## The task
In the listing below, find each line with the string "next" and return it.
━━━━━━
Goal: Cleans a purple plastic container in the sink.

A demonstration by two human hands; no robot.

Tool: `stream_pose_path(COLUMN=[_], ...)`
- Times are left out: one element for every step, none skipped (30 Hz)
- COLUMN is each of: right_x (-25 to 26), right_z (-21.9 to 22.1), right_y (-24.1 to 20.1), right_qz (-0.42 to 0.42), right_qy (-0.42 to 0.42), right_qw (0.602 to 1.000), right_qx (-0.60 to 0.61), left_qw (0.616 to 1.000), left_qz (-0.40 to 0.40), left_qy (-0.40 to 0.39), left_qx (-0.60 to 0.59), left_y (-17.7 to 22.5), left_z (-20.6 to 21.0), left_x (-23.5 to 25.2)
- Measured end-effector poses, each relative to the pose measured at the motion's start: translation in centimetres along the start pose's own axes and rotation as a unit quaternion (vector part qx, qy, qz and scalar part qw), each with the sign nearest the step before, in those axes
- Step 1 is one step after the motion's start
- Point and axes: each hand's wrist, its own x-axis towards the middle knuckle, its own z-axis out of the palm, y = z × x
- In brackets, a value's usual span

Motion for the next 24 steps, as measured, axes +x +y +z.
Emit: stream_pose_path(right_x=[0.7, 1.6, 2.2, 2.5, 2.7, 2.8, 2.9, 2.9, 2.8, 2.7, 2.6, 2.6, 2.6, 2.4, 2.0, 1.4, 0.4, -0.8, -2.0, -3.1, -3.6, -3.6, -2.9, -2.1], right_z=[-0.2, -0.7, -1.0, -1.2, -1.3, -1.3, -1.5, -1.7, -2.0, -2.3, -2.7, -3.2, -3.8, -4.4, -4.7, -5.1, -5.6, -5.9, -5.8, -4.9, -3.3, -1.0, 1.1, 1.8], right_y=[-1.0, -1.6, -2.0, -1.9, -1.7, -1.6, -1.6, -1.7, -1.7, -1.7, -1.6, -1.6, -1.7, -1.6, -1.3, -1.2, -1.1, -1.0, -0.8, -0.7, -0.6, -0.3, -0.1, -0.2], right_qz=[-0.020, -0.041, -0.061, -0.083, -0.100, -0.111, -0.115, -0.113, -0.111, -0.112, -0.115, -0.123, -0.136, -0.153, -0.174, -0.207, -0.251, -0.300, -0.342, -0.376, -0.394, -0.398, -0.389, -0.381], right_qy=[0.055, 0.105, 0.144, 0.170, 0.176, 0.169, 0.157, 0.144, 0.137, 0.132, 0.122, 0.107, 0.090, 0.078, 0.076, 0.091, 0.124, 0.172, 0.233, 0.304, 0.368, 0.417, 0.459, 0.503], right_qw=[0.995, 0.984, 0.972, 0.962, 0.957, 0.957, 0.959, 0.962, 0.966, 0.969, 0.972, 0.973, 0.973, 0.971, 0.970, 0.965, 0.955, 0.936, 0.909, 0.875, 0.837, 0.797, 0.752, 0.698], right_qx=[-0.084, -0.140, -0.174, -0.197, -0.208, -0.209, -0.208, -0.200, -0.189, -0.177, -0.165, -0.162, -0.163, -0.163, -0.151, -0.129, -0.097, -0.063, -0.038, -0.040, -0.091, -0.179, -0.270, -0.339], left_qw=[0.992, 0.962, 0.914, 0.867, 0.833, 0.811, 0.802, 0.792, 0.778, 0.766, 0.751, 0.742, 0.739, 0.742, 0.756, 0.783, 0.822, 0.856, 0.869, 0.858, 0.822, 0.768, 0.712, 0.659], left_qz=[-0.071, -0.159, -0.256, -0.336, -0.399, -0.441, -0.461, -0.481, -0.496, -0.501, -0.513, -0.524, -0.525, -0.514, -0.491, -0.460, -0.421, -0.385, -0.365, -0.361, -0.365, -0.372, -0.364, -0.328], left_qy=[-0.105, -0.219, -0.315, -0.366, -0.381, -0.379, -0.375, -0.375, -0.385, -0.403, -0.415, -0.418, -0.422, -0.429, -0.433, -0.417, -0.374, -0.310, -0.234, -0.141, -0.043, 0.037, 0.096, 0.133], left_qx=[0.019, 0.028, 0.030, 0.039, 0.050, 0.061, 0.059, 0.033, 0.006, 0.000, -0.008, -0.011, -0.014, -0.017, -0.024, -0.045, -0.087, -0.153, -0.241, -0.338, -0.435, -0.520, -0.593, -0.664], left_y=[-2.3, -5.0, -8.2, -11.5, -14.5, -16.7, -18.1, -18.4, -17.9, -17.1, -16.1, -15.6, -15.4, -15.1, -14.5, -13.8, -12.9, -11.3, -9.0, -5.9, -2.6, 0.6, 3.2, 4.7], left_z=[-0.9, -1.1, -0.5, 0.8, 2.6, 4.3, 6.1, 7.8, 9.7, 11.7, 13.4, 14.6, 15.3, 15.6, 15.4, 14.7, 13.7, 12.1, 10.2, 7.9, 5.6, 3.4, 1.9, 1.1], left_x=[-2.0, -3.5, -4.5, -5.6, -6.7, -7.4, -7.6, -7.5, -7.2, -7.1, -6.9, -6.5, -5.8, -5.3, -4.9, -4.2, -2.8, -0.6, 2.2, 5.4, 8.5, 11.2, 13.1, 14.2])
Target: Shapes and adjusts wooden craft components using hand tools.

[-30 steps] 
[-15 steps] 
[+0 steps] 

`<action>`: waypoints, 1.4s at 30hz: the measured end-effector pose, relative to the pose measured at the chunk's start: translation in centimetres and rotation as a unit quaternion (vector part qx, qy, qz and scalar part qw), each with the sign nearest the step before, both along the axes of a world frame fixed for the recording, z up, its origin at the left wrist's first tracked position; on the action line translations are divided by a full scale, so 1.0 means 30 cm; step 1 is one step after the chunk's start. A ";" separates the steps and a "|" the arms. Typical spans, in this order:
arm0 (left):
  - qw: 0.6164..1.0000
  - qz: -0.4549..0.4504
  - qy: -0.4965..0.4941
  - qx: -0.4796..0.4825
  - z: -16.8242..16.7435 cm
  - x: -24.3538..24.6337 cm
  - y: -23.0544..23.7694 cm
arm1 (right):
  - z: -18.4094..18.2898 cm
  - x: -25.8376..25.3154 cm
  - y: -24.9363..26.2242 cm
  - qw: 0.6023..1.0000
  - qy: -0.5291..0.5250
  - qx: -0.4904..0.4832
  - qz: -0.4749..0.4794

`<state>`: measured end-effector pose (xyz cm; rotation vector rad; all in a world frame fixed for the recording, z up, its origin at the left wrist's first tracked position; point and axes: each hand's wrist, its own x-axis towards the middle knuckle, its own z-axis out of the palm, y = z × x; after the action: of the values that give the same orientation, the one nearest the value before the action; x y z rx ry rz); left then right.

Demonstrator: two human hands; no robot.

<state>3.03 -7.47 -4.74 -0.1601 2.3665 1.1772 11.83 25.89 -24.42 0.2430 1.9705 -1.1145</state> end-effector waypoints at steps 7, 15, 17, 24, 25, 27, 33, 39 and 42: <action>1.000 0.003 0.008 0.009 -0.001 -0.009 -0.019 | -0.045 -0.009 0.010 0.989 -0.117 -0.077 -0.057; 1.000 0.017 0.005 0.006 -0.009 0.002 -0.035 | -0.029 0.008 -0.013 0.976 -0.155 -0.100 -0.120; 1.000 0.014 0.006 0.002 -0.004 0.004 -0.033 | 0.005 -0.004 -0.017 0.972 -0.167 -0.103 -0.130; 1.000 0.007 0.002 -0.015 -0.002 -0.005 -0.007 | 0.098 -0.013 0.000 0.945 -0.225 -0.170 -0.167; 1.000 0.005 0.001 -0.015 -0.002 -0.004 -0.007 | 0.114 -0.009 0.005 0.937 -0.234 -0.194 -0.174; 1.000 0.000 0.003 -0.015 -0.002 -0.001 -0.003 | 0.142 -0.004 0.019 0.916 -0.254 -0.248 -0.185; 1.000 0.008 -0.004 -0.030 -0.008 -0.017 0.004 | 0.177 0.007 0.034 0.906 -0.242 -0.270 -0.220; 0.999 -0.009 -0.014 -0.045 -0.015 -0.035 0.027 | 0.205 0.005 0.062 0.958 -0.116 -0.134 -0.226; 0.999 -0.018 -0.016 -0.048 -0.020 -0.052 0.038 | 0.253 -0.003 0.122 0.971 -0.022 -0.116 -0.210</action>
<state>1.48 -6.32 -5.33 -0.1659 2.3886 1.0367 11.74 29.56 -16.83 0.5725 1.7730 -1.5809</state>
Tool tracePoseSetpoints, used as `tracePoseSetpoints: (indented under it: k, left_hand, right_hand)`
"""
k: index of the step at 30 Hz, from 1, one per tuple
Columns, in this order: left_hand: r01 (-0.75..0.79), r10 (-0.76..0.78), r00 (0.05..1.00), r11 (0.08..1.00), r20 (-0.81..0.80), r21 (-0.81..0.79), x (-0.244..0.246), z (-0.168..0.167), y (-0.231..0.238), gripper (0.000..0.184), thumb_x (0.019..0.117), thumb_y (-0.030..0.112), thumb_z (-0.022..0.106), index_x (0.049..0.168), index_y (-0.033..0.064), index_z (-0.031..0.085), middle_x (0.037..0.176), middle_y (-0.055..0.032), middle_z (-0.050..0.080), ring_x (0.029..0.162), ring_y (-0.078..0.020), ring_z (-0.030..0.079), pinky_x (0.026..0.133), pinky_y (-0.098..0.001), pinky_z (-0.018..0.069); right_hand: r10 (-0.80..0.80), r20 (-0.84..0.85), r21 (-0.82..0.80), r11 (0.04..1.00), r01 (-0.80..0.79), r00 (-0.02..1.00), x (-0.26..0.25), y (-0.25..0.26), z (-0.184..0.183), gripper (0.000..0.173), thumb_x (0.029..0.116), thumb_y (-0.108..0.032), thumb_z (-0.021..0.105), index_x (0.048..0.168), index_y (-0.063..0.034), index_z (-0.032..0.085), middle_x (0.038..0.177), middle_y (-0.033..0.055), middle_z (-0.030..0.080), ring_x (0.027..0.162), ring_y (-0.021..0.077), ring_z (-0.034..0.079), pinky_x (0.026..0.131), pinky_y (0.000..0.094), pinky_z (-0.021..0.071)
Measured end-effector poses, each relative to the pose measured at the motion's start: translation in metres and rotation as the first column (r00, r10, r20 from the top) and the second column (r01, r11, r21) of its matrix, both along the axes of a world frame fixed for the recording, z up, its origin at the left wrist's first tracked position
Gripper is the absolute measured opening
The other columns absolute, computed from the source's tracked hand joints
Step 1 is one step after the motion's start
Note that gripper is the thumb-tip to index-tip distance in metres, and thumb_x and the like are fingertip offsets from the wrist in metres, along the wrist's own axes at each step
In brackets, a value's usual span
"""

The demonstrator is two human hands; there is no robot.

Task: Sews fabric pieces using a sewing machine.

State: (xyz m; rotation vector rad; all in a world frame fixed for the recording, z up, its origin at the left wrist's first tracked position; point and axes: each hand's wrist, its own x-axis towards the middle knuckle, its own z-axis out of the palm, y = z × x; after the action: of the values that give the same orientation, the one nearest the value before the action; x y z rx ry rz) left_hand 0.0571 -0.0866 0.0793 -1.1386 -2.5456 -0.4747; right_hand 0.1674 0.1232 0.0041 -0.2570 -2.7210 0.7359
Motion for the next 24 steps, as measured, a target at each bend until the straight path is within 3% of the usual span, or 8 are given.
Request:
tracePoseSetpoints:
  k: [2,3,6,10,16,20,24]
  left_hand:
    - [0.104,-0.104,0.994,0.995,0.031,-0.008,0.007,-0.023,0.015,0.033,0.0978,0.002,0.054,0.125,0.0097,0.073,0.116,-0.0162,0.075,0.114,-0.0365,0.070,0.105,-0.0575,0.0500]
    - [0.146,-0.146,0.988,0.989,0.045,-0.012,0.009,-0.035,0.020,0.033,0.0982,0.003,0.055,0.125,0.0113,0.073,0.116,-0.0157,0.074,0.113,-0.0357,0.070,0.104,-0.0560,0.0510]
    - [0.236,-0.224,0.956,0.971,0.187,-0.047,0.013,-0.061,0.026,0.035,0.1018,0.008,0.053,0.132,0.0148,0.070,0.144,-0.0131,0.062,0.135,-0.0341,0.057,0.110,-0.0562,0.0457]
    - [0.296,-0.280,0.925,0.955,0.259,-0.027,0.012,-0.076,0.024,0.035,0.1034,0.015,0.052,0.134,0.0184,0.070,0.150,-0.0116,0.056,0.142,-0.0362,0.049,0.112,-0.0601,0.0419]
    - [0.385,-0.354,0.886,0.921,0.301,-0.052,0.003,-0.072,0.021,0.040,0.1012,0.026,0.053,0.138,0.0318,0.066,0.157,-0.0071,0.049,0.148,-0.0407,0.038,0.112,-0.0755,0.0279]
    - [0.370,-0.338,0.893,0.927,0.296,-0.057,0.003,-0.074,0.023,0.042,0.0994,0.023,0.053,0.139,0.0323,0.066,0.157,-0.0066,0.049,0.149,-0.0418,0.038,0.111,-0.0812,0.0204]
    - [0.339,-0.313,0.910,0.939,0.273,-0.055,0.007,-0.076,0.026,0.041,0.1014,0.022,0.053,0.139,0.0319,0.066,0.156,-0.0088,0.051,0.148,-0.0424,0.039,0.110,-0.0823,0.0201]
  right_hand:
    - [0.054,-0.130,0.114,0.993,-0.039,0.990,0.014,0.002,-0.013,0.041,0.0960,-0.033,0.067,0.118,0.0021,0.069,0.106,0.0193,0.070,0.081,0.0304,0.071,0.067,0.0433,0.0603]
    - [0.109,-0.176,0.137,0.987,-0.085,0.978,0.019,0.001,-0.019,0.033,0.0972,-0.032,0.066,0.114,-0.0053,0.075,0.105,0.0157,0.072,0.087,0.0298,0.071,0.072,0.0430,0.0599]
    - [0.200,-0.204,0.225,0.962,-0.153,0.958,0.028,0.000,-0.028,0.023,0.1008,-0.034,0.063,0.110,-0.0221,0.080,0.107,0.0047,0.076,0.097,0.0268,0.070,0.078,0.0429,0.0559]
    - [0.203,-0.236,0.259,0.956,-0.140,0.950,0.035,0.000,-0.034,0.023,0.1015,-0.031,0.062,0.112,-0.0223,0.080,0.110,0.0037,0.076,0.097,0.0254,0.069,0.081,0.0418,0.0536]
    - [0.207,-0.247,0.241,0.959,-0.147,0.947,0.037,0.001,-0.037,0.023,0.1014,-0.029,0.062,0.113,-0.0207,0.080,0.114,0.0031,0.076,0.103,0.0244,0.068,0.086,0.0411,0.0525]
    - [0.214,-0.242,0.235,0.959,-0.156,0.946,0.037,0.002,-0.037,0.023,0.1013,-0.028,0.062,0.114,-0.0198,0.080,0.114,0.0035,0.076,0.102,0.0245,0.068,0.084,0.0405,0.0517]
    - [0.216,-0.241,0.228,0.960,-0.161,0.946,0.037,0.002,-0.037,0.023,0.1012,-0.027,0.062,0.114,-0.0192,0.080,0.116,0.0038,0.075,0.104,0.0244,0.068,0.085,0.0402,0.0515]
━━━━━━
## Task result
Motion for the next 24 steps, as measured, axes +x +y +z.
Motion for the next 24 steps, as measured, a target at each bend until the straight path is within 3% of the usual span, or 8 are given.

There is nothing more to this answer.